TASK TO CARRY OUT.
Find the string "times" in the data, then copy every line where it is found.

MATERIAL PROVIDED.
┄┄┄┄┄┄

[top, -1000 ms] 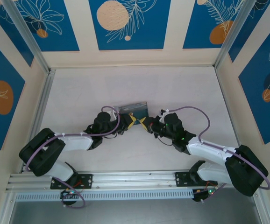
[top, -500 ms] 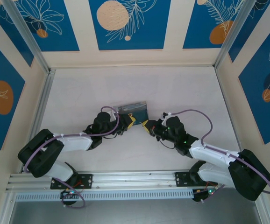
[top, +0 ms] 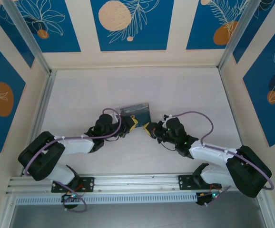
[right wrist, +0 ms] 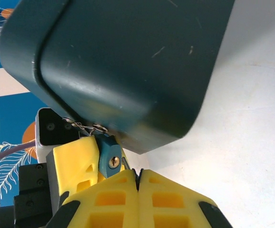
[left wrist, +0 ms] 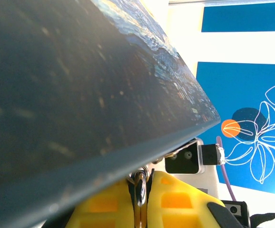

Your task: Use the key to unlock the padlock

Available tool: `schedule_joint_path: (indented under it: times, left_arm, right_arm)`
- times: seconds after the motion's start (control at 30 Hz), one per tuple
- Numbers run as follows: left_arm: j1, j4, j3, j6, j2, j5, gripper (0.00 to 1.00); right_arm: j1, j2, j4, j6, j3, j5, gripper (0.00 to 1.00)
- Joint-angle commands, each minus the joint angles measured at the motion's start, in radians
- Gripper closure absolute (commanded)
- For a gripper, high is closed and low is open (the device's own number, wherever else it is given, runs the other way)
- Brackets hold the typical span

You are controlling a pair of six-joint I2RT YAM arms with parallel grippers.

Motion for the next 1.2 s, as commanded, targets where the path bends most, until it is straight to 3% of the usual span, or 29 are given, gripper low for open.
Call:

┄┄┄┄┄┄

SOLUTION TO THIS TASK.
Available tool: `schedule_joint_path: (indented under it: times, left_arm, right_arm)`
- times: seconds after the motion's start (control at 30 Hz), one per tuple

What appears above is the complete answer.